◆ **To do**: Go through the data line by line. Copy each one holding the string "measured".

++++ Information provided ++++

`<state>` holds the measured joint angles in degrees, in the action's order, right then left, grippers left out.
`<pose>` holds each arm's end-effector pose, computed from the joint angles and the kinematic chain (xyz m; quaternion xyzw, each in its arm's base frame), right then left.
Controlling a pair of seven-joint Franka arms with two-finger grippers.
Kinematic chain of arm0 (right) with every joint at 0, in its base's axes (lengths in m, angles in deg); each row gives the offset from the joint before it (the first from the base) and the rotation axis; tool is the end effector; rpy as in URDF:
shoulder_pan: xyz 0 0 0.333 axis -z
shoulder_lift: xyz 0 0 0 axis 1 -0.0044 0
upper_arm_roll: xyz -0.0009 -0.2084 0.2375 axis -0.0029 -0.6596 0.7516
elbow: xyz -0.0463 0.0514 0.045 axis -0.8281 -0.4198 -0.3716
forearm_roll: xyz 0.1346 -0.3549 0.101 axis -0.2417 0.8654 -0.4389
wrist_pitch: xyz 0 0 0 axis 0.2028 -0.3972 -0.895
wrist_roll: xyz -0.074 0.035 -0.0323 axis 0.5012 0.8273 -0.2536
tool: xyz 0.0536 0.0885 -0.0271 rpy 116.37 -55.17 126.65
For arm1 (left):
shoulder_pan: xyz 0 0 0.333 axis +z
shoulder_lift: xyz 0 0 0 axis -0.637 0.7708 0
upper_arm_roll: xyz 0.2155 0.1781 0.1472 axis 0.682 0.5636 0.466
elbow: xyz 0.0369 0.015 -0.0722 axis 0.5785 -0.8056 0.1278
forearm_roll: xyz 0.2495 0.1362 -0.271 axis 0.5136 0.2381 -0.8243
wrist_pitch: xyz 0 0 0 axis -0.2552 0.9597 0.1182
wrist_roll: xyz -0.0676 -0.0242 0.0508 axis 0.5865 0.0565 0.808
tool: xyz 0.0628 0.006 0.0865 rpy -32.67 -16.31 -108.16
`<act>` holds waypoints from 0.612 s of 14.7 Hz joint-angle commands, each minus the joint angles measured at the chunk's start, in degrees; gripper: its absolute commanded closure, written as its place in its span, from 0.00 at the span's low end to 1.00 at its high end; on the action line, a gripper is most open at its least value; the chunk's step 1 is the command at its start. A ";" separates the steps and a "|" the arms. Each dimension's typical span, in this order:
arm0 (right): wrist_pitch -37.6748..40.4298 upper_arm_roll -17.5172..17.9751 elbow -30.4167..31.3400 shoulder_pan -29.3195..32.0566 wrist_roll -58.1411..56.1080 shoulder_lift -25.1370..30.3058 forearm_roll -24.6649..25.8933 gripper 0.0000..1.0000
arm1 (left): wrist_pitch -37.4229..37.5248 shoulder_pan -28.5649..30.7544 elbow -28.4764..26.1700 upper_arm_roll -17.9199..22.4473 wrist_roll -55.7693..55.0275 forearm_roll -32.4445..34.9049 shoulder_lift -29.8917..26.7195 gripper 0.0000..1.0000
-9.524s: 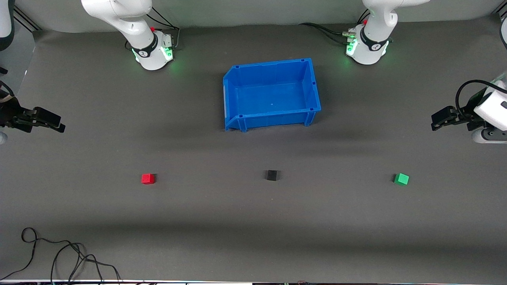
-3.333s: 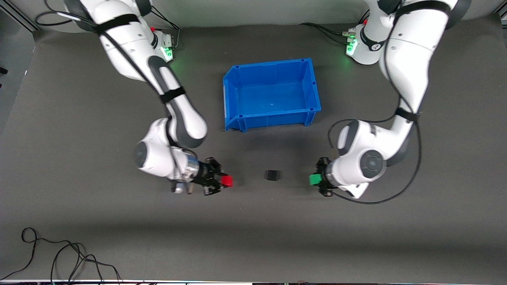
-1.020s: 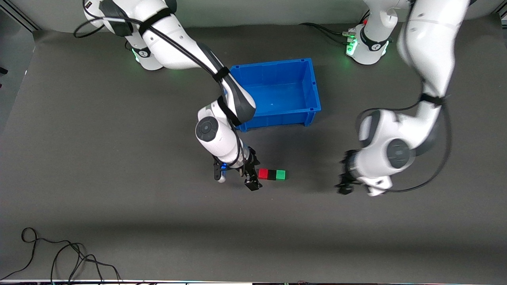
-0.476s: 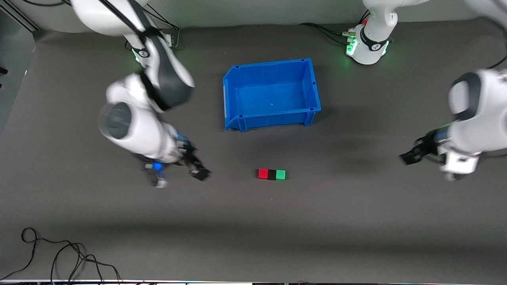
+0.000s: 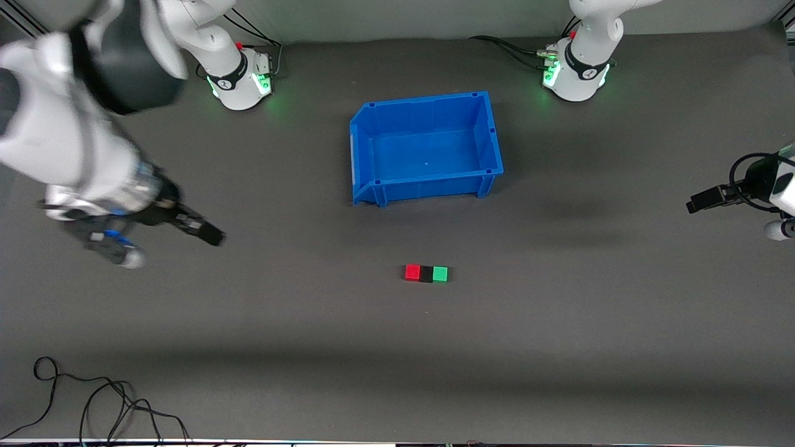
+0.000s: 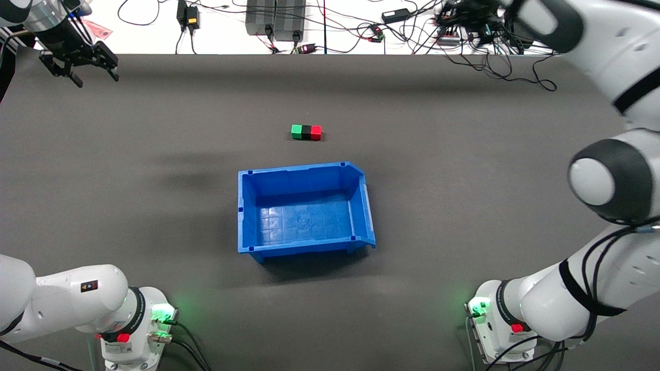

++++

◆ **Answer to the problem**:
`<state>` holds the measured joint angles in degrees, in the action's order, right then left, grippers left out.
`<act>` holds waypoints from 0.612 s of 14.7 Hz joint-angle commands, each minus the joint angles measured at the chunk's start, in degrees; gripper: its absolute commanded closure, written as its place in its span, from 0.00 at the span's low end to 1.00 at its high end; on the action line, a gripper is most open at its least value; the chunk's step 1 is the command at its start. A ";" separates the steps and a "|" the arms. Each dimension's typical span, in this order:

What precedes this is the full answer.